→ Your assignment: Your task is to copy the lines of the data below from the line holding "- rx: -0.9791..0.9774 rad" through the line holding "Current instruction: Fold", inclusive, exactly and with nothing added.

******************************

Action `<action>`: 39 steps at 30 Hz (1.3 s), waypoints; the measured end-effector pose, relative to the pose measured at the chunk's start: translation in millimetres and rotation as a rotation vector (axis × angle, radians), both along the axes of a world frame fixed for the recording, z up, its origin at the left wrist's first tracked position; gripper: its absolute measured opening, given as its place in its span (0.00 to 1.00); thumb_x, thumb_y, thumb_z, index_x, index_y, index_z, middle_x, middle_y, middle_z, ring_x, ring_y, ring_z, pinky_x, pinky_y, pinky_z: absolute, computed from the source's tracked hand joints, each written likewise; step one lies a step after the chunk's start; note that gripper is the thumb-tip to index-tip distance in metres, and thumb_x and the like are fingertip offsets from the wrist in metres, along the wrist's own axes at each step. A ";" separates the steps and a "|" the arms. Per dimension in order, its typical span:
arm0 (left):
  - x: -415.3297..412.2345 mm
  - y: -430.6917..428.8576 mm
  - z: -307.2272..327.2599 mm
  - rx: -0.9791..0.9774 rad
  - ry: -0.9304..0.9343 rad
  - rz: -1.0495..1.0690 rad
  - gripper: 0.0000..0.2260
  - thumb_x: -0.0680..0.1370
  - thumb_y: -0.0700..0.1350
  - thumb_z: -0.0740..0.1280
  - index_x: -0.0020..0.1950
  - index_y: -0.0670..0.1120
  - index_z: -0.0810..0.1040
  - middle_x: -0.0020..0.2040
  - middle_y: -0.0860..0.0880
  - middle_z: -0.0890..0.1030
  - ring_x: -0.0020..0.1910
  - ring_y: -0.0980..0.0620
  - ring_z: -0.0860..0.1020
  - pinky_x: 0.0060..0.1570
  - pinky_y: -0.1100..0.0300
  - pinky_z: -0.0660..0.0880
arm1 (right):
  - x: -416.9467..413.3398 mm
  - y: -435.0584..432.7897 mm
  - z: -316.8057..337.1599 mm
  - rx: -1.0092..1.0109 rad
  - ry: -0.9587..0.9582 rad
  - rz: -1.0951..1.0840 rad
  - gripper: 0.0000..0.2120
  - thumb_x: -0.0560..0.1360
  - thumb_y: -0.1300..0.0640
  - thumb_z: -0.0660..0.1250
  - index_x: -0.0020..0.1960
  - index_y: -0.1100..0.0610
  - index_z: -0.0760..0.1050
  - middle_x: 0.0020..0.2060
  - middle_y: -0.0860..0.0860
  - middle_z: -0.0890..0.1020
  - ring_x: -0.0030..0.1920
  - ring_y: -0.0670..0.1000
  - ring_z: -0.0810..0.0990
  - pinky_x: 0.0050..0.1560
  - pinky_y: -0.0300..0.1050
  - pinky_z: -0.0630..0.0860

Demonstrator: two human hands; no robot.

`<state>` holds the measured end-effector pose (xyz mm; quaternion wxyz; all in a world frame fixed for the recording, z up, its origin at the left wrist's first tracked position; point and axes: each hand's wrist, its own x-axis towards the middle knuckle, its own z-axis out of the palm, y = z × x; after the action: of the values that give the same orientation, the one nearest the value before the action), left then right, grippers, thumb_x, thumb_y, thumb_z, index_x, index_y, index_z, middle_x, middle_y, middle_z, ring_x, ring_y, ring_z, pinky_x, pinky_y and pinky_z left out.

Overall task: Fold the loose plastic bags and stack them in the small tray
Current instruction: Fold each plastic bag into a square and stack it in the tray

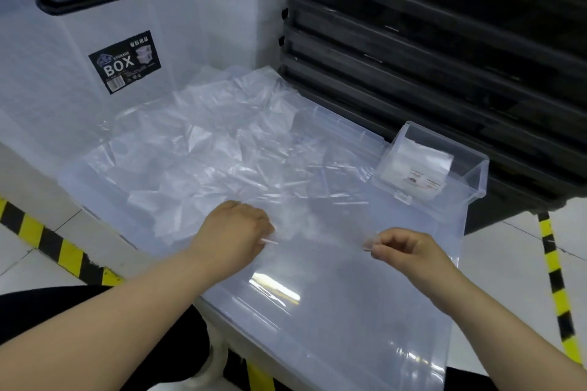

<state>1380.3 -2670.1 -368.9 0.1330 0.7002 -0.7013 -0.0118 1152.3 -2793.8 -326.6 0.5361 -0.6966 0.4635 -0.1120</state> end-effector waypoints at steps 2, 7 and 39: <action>-8.0 2.1 0.5 0.109 -0.027 -0.052 0.04 0.57 0.48 0.63 0.23 0.53 0.77 0.23 0.56 0.75 0.20 0.56 0.74 0.19 0.69 0.56 | -13.0 -2.1 -5.8 -0.046 0.089 0.003 0.09 0.74 0.66 0.66 0.36 0.57 0.77 0.35 0.46 0.82 0.37 0.43 0.78 0.40 0.27 0.72; -28.9 0.4 -2.5 0.095 -0.015 -0.229 0.10 0.63 0.54 0.60 0.27 0.56 0.79 0.26 0.59 0.77 0.25 0.60 0.76 0.28 0.71 0.71 | -20.8 -8.4 -22.8 -0.299 0.217 -0.015 0.08 0.74 0.68 0.64 0.41 0.58 0.77 0.40 0.49 0.78 0.44 0.48 0.74 0.40 0.22 0.66; -17.4 -9.1 -8.7 0.108 -0.040 -0.181 0.24 0.63 0.53 0.54 0.50 0.48 0.83 0.49 0.49 0.83 0.45 0.52 0.83 0.44 0.55 0.77 | -12.6 6.2 -36.3 -0.434 0.159 0.319 0.13 0.75 0.68 0.63 0.57 0.61 0.79 0.56 0.50 0.80 0.58 0.47 0.76 0.51 0.18 0.62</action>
<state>1362.9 -2679.3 -377.6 0.0795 0.6402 -0.7626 -0.0477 1139.6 -2787.6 -362.9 0.3471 -0.8659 0.3538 -0.0678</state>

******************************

→ Worked solution:
  - rx: -0.9791..0.9774 rad
  - ry: -0.9304..0.9343 rad
  - rz: -1.0495..1.0690 rad
  - gripper: 0.0000..0.2260
  - thumb_x: -0.0680..0.1370
  - thumb_y: -0.0700..0.1350
  - thumb_z: -0.0740..0.1280
  - index_x: -0.0020..0.1950
  - index_y: -0.0670..0.1120
  - index_z: -0.0810..0.1040
  - middle_x: -0.0020..0.2040
  - middle_y: -0.0860..0.0880
  - middle_z: -0.0890..0.1030
  - ring_x: -0.0020..0.1910
  - ring_y: -0.0980..0.0620
  - ring_z: -0.0860..0.1020
  - pinky_x: 0.0060..0.1570
  - pinky_y: -0.1100..0.0300
  - pinky_z: -0.0660..0.0880
arm1 (right):
  - x: -416.9467..413.3398 mm
  - y: -435.0584..432.7897 mm
  - z: -316.8057..337.1599 mm
  - rx: -1.0092..1.0109 rad
  - ry: -0.9587..0.9582 rad
  - rz: -1.0951..1.0840 rad
  - gripper: 0.0000..0.2120
  - thumb_x: -0.0560..0.1360
  - thumb_y: -0.1300..0.0640
  - thumb_z: -0.0660..0.1250
  - index_x: -0.0020..0.1960
  - index_y: -0.1100..0.0610
  - index_z: -0.0760..0.1050
  - middle_x: 0.0020..0.2060
  - middle_y: -0.0860..0.0860
  - middle_z: -0.0890..0.1020
  - ring_x: -0.0030..0.1920
  - ring_y: -0.0670..0.1000
  - ring_z: -0.0810..0.0990
  - pinky_x: 0.0050..0.1560
  - pinky_y: -0.0300..0.1050
  - pinky_z: -0.0630..0.0860

Demonstrator: two human hands; no robot.

`<state>` holds the measured end-effector pose (xyz mm; quaternion wxyz; all in a world frame fixed for the recording, z up, its origin at the left wrist's first tracked position; point and axes: each hand's wrist, its own x-axis towards the middle knuckle, its own z-axis out of the palm, y = z × x; after the action: of the values that give the same orientation, the one nearest the value before the action), left then right, grippers, thumb_x, thumb_y, thumb_z, index_x, index_y, index_z, middle_x, middle_y, middle_z, ring_x, ring_y, ring_z, pinky_x, pinky_y and pinky_z left out.

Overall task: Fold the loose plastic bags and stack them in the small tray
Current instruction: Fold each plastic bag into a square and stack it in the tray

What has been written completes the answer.